[[ Dataset content, beginning ]]

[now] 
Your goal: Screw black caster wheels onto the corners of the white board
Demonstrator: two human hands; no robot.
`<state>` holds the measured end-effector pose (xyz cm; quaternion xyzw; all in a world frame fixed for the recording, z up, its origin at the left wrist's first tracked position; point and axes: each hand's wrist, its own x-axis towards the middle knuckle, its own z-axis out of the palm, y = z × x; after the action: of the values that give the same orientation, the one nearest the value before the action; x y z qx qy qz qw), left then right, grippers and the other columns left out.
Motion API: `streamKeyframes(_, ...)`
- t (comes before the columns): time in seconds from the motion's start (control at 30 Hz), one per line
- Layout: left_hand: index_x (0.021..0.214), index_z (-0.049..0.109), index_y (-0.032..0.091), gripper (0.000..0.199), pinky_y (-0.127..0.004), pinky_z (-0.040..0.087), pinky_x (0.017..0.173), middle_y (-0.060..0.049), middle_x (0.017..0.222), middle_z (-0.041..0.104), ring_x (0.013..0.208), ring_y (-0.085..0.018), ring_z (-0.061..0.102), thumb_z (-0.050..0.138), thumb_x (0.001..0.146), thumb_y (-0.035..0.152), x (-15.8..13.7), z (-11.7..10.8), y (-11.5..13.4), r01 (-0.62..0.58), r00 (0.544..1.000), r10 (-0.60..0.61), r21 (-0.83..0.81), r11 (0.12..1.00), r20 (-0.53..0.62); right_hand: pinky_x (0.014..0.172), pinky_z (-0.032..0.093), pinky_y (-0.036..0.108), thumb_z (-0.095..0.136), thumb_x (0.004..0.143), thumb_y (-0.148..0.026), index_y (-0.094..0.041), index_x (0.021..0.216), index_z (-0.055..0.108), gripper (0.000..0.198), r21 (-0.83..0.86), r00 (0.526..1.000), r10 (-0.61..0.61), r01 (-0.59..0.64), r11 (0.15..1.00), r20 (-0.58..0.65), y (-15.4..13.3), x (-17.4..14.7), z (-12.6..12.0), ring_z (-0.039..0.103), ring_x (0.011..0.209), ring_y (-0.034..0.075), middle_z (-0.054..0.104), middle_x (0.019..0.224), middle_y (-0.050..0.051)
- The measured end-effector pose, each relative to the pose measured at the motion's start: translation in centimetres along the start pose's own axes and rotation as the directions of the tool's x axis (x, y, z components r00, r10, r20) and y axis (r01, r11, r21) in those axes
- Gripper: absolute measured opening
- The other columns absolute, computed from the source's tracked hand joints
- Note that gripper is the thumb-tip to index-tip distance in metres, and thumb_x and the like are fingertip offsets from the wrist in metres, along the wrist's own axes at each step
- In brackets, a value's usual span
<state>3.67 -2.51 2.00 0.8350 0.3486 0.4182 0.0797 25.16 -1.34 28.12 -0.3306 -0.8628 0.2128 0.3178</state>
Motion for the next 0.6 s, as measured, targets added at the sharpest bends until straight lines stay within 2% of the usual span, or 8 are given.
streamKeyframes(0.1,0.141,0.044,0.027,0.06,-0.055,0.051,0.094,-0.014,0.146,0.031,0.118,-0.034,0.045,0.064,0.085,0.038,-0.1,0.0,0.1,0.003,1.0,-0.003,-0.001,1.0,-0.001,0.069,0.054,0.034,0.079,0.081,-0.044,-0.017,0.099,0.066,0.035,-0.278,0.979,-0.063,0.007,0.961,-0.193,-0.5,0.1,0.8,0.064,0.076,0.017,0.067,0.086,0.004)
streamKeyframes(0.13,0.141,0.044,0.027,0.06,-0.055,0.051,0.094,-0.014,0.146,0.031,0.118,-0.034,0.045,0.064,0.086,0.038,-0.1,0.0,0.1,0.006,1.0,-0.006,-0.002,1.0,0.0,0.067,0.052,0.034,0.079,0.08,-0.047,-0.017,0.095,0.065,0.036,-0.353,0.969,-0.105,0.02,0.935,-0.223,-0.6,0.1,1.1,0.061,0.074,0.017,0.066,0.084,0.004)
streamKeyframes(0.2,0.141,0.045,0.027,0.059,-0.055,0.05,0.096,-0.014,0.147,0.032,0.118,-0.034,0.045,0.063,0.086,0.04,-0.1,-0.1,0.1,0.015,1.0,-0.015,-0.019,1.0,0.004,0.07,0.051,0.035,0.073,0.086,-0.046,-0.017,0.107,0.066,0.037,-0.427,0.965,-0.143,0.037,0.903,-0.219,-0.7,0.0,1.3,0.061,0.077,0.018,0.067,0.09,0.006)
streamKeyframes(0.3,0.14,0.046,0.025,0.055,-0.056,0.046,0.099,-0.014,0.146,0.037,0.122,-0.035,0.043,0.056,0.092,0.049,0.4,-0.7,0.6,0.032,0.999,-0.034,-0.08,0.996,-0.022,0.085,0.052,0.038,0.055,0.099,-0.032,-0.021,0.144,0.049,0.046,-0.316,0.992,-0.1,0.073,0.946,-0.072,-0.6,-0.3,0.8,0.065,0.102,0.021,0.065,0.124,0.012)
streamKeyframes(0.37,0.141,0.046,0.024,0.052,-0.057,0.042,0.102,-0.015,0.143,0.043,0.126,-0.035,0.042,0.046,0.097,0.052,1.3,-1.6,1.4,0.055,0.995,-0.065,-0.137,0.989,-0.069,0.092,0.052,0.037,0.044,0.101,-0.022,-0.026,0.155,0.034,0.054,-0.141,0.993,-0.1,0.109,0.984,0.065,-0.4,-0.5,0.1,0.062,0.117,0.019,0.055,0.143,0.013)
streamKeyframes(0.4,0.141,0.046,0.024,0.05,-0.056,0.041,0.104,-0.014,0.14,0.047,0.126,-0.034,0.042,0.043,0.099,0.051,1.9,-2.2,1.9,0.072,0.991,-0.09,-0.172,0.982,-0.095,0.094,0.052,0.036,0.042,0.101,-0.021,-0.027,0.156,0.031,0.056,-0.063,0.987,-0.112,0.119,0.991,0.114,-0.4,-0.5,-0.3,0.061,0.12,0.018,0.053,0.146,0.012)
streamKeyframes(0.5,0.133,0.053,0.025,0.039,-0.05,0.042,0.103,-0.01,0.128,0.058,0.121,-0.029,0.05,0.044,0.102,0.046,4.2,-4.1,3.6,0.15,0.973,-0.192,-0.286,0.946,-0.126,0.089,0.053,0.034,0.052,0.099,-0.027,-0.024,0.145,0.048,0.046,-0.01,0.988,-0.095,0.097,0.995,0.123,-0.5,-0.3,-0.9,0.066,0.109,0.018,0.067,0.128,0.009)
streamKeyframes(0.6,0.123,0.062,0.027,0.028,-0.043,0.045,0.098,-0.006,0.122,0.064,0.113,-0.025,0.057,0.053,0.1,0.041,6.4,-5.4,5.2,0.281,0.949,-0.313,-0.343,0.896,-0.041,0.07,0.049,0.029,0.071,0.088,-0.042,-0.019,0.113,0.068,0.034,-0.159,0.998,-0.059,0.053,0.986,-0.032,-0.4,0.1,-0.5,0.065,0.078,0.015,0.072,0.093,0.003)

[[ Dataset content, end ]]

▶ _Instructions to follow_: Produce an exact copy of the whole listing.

▶ _Task answer_:
[now] 
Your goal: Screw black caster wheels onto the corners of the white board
Demonstrator: two human hands; no robot.
`<state>` holds the measured end-effector pose (xyz cm; quaternion xyzw; all in a world frame fixed for the recording, z up, its origin at the left wrist's first tracked position; point and axes: each hand's wrist, its own x-axis towards the middle knuckle, its own z-axis out of the palm, y = z × x; after the action: of the values that give the same orientation, the one nearest the value before the action; x y z qx qy qz qw), left then right, grippers and the other columns left out.
Motion API: `streamKeyframes(_, ...)`
- t (comes before the columns): time in seconds from the motion's start (control at 30 Hz), one per line
- Layout: left_hand: index_x (0.021..0.214), index_z (-0.049..0.109), index_y (-0.032..0.091), gripper (0.000..0.199), pinky_y (-0.127..0.004), pinky_z (-0.040..0.087), pinky_x (0.017..0.173), middle_y (-0.060..0.049), middle_x (0.017..0.222), middle_z (-0.041..0.104), ring_x (0.013..0.208), ring_y (-0.085..0.018), ring_z (-0.061..0.102), thumb_z (-0.050..0.138), thumb_x (0.001..0.146), thumb_y (-0.035..0.152), x (-15.8..13.7), z (-11.7..10.8), y (-11.5..13.4), r01 (-0.62..0.58), r00 (0.544..1.000), r10 (-0.60..0.61), r21 (-0.83..0.81), r11 (0.12..1.00), r20 (-0.53..0.62); right_hand: pinky_x (0.014..0.172), pinky_z (-0.032..0.093), pinky_y (-0.036..0.108), thumb_z (-0.095..0.136), thumb_x (0.004..0.143), thumb_y (-0.148..0.026), index_y (-0.094..0.041), index_x (0.021..0.216), index_z (-0.055..0.108), gripper (0.000..0.198), r21 (-0.83..0.86), r00 (0.526..1.000), r10 (-0.61..0.61), r01 (-0.59..0.64), r11 (0.15..1.00), r20 (-0.58..0.65), y (-15.4..13.3), x (-17.4..14.7), z (-12.6..12.0), ring_z (-0.039..0.103), ring_x (0.011..0.209), ring_y (-0.034..0.075), middle_z (-0.054..0.104), middle_x (0.019..0.224), middle_y (-0.050..0.051)
- The measured end-effector pose, each relative to the pose measured at the motion's start: translation in centimetres along the start pose's own axes and rotation as the directions of the tool's x axis (x, y, z components r00, r10, r20) and y axis (r01, r11, r21) in those axes
- Gripper: absolute measured opening
- The other columns absolute, computed from the source's tracked hand joints
- Note that gripper is the thumb-tip to index-tip distance in metres, and thumb_x and the like are fingertip offsets from the wrist in metres, along the wrist's own axes at each step
- In brackets, a value's usual span
<state>3.67 -2.51 2.00 0.8350 0.3486 0.4182 0.0797 25.16 -1.34 28.12 -0.3306 -0.8628 0.2128 0.3178</state>
Motion for the next 0.6 s, as measured, targets added at the sharpest bends until straight lines stay within 2% of the usual span, or 8 are given.
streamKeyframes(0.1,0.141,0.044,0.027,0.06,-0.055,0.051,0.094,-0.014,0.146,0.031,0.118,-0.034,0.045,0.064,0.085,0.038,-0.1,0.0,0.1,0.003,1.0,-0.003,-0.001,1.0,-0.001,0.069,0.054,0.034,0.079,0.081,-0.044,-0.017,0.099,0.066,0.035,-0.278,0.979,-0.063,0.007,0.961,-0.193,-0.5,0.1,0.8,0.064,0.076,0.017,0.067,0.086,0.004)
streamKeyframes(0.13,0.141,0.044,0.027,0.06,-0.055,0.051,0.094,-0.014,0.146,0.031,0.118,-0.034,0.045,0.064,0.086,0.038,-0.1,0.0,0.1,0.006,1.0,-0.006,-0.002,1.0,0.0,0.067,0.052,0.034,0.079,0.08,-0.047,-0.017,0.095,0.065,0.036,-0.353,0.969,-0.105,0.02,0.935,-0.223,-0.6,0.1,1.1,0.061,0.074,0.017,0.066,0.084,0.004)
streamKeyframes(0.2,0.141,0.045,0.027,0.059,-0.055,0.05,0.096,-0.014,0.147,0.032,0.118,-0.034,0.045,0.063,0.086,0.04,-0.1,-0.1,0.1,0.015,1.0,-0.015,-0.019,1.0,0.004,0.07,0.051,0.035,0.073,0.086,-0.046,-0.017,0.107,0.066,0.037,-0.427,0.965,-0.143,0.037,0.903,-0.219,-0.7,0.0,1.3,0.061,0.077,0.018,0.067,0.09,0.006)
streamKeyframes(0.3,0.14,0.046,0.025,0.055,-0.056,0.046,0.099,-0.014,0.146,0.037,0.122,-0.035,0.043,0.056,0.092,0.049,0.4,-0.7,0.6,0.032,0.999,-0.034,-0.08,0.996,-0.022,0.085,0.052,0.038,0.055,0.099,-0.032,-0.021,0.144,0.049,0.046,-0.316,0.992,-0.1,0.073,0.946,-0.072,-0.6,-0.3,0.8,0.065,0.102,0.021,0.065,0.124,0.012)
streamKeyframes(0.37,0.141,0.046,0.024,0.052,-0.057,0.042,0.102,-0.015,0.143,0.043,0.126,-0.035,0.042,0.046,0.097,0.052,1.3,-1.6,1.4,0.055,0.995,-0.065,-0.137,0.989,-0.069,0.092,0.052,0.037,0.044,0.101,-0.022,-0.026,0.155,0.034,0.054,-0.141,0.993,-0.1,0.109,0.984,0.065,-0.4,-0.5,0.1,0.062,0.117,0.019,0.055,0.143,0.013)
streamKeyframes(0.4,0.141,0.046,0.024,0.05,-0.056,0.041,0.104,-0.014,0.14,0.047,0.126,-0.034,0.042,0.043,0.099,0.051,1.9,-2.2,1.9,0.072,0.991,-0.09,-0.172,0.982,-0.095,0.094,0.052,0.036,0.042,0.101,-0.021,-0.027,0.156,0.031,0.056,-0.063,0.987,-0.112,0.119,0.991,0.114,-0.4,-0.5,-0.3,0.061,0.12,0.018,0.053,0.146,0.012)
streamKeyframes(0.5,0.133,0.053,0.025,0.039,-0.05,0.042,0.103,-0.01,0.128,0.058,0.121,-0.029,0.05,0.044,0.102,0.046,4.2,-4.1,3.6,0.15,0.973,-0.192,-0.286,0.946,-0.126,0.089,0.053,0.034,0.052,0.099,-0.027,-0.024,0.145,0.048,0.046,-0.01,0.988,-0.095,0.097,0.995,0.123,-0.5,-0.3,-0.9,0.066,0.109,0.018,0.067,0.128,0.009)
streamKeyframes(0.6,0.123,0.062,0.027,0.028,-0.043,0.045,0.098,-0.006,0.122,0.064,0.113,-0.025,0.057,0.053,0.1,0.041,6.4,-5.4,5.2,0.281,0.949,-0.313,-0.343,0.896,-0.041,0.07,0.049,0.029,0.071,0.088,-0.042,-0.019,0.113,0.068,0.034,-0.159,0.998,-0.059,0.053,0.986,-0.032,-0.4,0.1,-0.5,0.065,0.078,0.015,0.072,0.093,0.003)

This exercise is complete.